> Work required
In the listing below, find every line with the string "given" and pull it out.
-------- Data
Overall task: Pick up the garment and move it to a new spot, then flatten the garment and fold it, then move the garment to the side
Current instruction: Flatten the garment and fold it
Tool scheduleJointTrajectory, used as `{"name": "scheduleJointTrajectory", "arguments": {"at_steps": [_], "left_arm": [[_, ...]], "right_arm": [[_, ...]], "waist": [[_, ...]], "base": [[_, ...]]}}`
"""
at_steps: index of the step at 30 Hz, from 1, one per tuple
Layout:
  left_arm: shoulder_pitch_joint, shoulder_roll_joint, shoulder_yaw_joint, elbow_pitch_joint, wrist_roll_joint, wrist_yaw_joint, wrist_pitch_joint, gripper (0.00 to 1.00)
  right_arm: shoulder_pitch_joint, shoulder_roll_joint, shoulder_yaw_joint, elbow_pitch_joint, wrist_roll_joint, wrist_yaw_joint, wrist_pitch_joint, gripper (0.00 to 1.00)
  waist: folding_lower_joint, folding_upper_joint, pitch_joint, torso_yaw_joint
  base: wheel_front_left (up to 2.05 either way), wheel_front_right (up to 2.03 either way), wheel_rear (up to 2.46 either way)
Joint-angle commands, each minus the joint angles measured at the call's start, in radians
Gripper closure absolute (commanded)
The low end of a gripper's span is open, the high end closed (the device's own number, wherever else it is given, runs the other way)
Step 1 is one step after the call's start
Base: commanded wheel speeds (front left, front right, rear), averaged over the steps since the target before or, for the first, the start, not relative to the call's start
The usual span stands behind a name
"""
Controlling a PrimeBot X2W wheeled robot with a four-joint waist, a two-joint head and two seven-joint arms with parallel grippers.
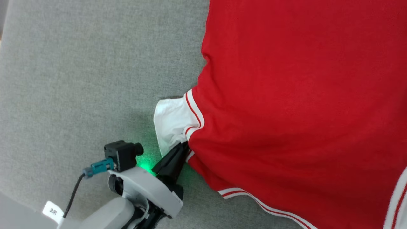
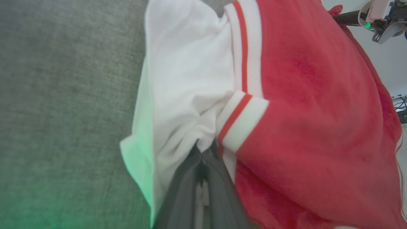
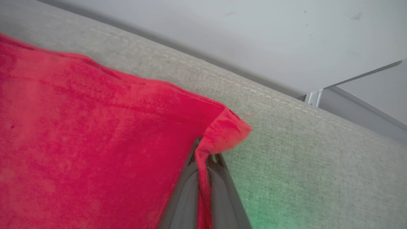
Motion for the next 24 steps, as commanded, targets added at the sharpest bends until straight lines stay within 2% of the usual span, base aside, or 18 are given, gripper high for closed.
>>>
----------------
> Solution for this problem
The low end of a gripper's span is open, the high end closed (the device's own number, wherever else it is given, runs the other way)
Motion for the next 24 steps, as commanded, targets added at the sharpest bends until straight lines stay within 2% of the usual span, base aside, or 18 are given, gripper high for closed.

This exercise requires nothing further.